Task to complete: An exact copy of every record is required.

────────────────────────────────────────

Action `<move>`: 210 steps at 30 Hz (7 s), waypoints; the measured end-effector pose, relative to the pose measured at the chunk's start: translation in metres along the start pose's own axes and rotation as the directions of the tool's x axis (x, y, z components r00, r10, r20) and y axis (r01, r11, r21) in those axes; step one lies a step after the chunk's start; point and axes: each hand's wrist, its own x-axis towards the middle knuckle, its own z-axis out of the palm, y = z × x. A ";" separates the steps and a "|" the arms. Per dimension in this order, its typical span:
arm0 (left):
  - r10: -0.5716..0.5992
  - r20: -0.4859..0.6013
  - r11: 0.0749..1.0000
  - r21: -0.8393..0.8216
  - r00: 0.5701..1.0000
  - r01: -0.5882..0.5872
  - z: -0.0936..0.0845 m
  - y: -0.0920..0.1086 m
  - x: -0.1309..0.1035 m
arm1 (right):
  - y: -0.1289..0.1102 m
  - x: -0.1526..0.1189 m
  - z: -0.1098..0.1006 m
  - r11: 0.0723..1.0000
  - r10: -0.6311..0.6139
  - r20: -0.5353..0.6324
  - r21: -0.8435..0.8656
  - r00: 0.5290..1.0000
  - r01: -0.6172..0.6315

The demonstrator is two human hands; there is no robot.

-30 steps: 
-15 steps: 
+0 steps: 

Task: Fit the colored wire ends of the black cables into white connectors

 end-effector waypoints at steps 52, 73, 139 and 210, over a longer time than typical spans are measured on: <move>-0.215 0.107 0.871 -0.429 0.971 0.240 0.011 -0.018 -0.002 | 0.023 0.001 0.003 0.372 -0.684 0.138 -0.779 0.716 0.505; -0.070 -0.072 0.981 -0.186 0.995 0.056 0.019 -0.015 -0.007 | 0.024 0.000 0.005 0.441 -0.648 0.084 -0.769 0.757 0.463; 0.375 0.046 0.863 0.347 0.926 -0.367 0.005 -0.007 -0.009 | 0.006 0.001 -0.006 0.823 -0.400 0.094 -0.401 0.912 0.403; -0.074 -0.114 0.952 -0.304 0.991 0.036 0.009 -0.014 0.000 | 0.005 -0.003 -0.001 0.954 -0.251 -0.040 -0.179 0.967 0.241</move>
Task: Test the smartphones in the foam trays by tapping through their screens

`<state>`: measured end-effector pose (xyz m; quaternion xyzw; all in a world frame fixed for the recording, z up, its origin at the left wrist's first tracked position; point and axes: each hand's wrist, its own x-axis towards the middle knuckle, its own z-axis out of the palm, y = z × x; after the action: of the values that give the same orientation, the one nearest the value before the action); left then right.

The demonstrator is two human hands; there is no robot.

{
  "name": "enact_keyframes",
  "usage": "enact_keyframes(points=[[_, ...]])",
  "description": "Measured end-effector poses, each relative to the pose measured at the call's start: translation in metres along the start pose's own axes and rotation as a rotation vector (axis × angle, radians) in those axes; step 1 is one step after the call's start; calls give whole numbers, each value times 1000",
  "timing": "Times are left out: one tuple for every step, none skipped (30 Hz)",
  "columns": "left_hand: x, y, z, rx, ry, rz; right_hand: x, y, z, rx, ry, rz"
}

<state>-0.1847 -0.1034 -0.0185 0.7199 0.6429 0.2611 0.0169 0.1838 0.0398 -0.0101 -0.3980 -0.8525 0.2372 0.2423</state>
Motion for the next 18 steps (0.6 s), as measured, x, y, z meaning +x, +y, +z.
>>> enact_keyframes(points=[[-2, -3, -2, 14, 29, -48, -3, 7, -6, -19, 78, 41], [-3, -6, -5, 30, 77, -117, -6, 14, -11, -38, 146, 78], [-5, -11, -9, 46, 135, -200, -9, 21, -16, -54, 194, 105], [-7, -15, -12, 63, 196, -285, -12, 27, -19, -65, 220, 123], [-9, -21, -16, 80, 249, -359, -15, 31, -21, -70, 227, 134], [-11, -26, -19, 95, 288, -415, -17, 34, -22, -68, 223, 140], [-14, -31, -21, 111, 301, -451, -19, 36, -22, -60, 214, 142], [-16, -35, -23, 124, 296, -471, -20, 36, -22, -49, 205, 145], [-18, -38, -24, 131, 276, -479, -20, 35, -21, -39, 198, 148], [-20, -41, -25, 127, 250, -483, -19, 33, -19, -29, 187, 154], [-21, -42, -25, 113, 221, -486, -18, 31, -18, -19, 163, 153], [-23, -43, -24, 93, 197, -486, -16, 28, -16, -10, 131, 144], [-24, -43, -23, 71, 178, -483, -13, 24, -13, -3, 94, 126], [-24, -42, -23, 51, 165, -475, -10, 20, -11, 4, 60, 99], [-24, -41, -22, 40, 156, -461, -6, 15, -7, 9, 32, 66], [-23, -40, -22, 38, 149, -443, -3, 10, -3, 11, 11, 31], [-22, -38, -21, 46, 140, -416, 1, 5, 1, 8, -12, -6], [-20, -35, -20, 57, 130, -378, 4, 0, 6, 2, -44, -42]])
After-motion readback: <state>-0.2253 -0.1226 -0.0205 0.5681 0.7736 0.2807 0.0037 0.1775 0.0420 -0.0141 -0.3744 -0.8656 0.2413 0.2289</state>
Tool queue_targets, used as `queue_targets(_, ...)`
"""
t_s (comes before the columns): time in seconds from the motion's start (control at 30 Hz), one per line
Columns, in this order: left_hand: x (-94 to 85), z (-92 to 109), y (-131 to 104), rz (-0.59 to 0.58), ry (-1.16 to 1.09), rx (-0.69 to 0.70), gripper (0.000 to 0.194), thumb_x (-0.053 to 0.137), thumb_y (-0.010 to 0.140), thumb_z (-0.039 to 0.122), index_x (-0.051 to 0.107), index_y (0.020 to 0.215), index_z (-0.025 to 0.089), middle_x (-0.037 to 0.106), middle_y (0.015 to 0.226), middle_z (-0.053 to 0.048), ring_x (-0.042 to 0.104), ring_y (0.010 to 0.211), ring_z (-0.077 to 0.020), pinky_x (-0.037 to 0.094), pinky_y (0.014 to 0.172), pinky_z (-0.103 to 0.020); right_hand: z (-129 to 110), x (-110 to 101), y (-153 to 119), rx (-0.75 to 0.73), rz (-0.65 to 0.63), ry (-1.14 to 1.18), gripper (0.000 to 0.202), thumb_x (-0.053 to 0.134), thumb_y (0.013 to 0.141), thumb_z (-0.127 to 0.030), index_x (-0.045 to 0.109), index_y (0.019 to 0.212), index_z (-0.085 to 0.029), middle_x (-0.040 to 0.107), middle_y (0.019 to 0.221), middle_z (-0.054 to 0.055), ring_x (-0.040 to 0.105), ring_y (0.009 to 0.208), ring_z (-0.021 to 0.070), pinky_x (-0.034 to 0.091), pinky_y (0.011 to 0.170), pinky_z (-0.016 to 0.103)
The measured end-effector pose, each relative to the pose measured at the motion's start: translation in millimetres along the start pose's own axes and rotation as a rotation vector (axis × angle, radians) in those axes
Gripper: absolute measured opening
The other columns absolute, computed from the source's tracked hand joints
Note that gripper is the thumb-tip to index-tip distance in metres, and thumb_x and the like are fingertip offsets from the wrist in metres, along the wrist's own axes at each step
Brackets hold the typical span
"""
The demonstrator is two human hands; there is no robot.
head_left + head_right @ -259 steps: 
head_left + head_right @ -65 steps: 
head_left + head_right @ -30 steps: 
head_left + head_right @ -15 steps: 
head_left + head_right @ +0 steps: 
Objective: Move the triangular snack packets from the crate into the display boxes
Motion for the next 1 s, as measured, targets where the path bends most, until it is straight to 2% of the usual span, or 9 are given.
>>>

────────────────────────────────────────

Exercise response:
Action `<move>`: 210 steps at 30 Hz (7 s), waypoints; the measured end-effector pose, relative to the pose measured at the chunk's start: translation in metres along the start pose's own axes and rotation as the directions of the tool's x axis (x, y, z components r00, r10, r20) and y axis (r01, r11, r21) in those axes; step one lies a step after the chunk's start; point and axes: each hand's wrist, its own x-axis towards the middle knuckle, its own z-axis out of the palm, y = z × x. A ";" separates the steps and a "|" the arms. Per dimension in this order, its typical span:
arm0 (left):
  - r10: -0.5716..0.5992
  - r20: -0.4859..0.6013
  - r11: 0.0749..1.0000
  - r21: -0.8393..0.8216
  - r00: 0.5701..1.0000
  - r01: -0.5882..0.5872
  - z: -0.0936..0.0845 m
  - y: -0.0920..0.1086 m
  - x: -0.1309..0.1035 m
arm1 (right):
  - y: -0.1289..0.1102 m
  - x: -0.1526..0.1189 m
  - z: -0.1098..0.1006 m
  - r11: 0.0723..1.0000
  - r10: -0.6311..0.6139
  - r20: -0.5353..0.6324
  - r21: -0.8435..0.8656
  - r00: 0.5290..1.0000
  - r01: -0.6172..0.6315

The demonstrator is two human hands; there is no robot.

-30 steps: 
-15 steps: 
+0 steps: 

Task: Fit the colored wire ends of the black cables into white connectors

 end-effector waypoints at steps 52, 73, 139 and 210, over a longer time than typical spans are measured on: <move>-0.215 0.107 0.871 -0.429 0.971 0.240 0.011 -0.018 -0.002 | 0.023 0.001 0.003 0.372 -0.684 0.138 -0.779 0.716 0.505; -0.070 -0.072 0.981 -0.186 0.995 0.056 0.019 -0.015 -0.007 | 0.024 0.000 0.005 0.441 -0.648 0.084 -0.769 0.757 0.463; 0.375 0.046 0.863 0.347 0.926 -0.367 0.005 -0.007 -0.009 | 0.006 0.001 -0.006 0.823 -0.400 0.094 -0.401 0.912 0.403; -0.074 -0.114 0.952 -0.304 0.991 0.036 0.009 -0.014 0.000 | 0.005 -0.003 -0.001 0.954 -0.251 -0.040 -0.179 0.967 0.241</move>
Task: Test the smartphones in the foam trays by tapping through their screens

`<state>`: measured end-effector pose (xyz m; quaternion xyzw; all in a world frame fixed for the recording, z up, its origin at the left wrist's first tracked position; point and axes: each hand's wrist, its own x-axis towards the middle knuckle, its own z-axis out of the palm, y = z × x; after the action: of the values that give the same orientation, the one nearest the value before the action); left then right.

The demonstrator is two human hands; there is no robot.

{
  "name": "enact_keyframes",
  "usage": "enact_keyframes(points=[[_, ...]])",
  "description": "Measured end-effector poses, each relative to the pose measured at the call's start: translation in metres along the start pose's own axes and rotation as a rotation vector (axis × angle, radians) in those axes; step 1 is one step after the call's start; calls give whole numbers, each value times 1000",
  "timing": "Times are left out: one tuple for every step, none skipped (30 Hz)",
  "columns": "left_hand: x, y, z, rx, ry, rz; right_hand: x, y, z, rx, ry, rz"
}

<state>-0.1847 -0.1034 -0.0185 0.7199 0.6429 0.2611 0.0169 0.1838 0.0398 -0.0101 -0.3980 -0.8525 0.2372 0.2423</state>
Motion for the next 18 steps (0.6 s), as measured, x, y, z meaning +x, +y, +z.
>>> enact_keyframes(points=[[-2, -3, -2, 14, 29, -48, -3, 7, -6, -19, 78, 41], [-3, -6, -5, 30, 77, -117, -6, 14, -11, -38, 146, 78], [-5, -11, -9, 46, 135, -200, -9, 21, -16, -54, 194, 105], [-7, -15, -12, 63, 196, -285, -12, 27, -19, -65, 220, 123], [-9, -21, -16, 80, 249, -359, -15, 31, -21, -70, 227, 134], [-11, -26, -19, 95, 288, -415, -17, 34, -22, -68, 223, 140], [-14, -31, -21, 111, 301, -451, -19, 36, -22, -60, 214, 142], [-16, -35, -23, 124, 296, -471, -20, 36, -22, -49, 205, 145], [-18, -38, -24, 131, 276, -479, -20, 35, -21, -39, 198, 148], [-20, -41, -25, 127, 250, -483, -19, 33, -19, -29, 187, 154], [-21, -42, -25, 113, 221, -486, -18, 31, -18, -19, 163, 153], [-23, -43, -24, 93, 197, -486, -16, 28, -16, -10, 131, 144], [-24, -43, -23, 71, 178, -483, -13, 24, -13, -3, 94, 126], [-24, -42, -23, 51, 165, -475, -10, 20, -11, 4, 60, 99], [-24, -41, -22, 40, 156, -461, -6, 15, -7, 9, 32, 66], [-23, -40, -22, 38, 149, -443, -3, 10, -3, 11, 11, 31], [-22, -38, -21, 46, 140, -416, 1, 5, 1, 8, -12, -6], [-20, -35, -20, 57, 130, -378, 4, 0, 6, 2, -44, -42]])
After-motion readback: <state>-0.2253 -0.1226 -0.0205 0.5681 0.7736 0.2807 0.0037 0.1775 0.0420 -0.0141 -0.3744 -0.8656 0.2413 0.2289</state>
Tool queue_targets, used as `queue_targets(_, ...)`
"""
t_s (comes before the columns): time in seconds from the motion's start (control at 30 Hz), one per line
Columns, in this order: left_hand: x (-94 to 85), z (-92 to 109), y (-131 to 104), rz (-0.59 to 0.58), ry (-1.16 to 1.09), rx (-0.69 to 0.70), gripper (0.000 to 0.194), thumb_x (-0.053 to 0.137), thumb_y (-0.010 to 0.140), thumb_z (-0.039 to 0.122), index_x (-0.051 to 0.107), index_y (0.020 to 0.215), index_z (-0.025 to 0.089), middle_x (-0.037 to 0.106), middle_y (0.015 to 0.226), middle_z (-0.053 to 0.048), ring_x (-0.042 to 0.104), ring_y (0.010 to 0.211), ring_z (-0.077 to 0.020), pinky_x (-0.037 to 0.094), pinky_y (0.014 to 0.172), pinky_z (-0.103 to 0.020); right_hand: z (-129 to 110), x (-110 to 101), y (-153 to 119), rx (-0.75 to 0.73), rz (-0.65 to 0.63), ry (-1.14 to 1.18), gripper (0.000 to 0.202), thumb_x (-0.053 to 0.134), thumb_y (0.013 to 0.141), thumb_z (-0.127 to 0.030), index_x (-0.045 to 0.109), index_y (0.019 to 0.212), index_z (-0.085 to 0.029), middle_x (-0.040 to 0.107), middle_y (0.019 to 0.221), middle_z (-0.054 to 0.055), ring_x (-0.040 to 0.105), ring_y (0.009 to 0.208), ring_z (-0.021 to 0.070), pinky_x (-0.034 to 0.091), pinky_y (0.011 to 0.170), pinky_z (-0.016 to 0.103)
The measured end-effector pose, each relative to the pose measured at the motion's start: translation in millimetres along the start pose's own axes and rotation as a rotation vector (axis × angle, radians) in those axes
Gripper: absolute measured opening
The other columns absolute, computed from the source's tracked hand joints
Note that gripper is the thumb-tip to index-tip distance in metres, and thumb_x and the like are fingertip offsets from the wrist in metres, along the wrist's own axes at each step
Brackets hold the typical span
"""
The demonstrator is two human hands; there is no robot.
head_left + head_right @ -259 steps: 
head_left + head_right @ -65 steps: 
head_left + head_right @ -30 steps: 
head_left + head_right @ -15 steps: 
head_left + head_right @ +0 steps: 
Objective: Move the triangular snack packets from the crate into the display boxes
Motion for the next 1 s, as measured, targets where the path bends most, until it is straight to 2% of the usual span, or 9 are given.
>>>

With this, the exercise is finished.